From the results, we can make the following observations:

The average earnings for STEM fields are higher than non-STEM fields, regardless of whether the data is filtered or imputed. This suggests that STEM graduates, on average, earn more than non-STEM graduates one year after graduation.

When comparing the filtered data to the imputed data, the average earnings for both STEM and non-STEM fields are higher in the imputed data. This indicates that the missing data could be causing an underestimation of the average earnings one year after graduation for both groups.

The difference between the filtered and imputed data for STEM fields is greater than for non-STEM fields. This suggests that the missing data might have a more significant impact on the estimation of earnings for STEM graduates.

However we need to keep in mind that the imputed data is an approximation, and the actual earnings may be different. However, this comparison provides some insight into how the missing data might affect the analysis.

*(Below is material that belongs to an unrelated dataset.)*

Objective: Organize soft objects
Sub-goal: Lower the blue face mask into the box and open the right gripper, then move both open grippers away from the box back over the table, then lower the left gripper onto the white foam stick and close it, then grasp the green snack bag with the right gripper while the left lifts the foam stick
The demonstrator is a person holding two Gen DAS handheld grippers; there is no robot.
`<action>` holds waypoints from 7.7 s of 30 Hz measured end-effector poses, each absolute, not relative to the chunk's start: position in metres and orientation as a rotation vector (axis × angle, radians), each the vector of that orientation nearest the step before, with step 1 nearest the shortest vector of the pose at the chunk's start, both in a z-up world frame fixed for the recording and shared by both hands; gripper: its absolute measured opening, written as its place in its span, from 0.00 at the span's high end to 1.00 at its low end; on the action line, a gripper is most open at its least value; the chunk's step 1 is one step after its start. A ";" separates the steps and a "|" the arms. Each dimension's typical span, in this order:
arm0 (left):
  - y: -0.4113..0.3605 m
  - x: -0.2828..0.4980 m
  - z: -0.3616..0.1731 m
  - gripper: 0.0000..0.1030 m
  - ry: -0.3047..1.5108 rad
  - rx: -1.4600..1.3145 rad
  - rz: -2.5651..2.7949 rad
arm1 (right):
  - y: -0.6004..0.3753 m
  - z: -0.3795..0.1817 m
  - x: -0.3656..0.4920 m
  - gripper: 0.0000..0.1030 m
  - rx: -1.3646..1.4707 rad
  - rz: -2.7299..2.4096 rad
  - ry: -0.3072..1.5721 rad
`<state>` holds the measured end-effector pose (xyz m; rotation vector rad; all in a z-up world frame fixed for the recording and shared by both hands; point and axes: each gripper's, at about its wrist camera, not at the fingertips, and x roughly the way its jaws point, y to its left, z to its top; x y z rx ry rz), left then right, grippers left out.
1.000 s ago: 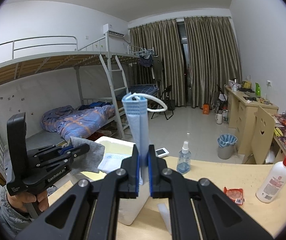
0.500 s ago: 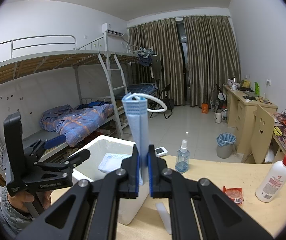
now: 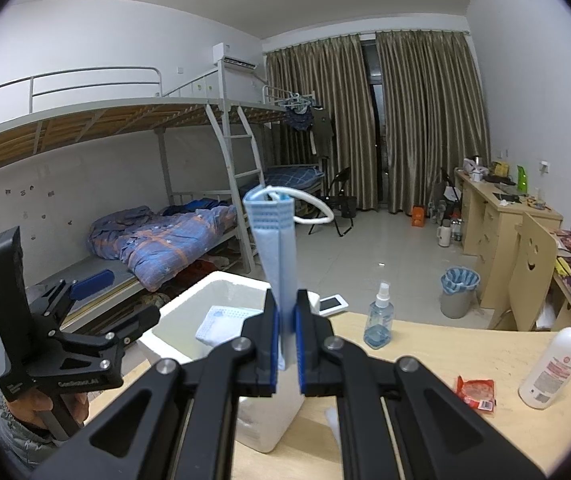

Discussion and Conclusions

My analysis of the College Scorecard dataset revealed that there is a statistically significant difference in both average debt and average earnings one year after graduation between STEM and non-STEM graduates. STEM graduates were found to have higher average debt but also higher average earnings when compared to their non-STEM counterparts. These findings provide valuable insights for students who are considering their field of study and the potential financial outcomes associated with their choices.

Although the analysis has provided some interesting results, there are several factors to keep in mind. The analysis was limited to the available data, which had a number of missing values due to privacy concerns. It would be valuable to explore further the potential impact of these missing values on the findings.

Future research could delve deeper into the factors that contribute to the differences in debt and earnings between STEM and non-STEM graduates. For example, the role of institutional characteristics, such as public or private status and geographic location, could be examined to understand how they may influence these outcomes. Another interesting line of inquiry might be to explore the relationship between the prevalence of STEM programs in different regions and the corresponding job market for STEM graduates, to determine if regional disparities in opportunities could explain some of the differences in earnings and debt levels.

In conclusion, these findings highlight the importance of considering both the potential benefits and challenges associated with pursuing a STEM degree. While STEM graduates may face higher average debt, they also tend to enjoy higher average earnings one year after graduation. These insights can help students make informed decisions about their educational paths and better prepare themselves for the financial realities that await them upon graduation.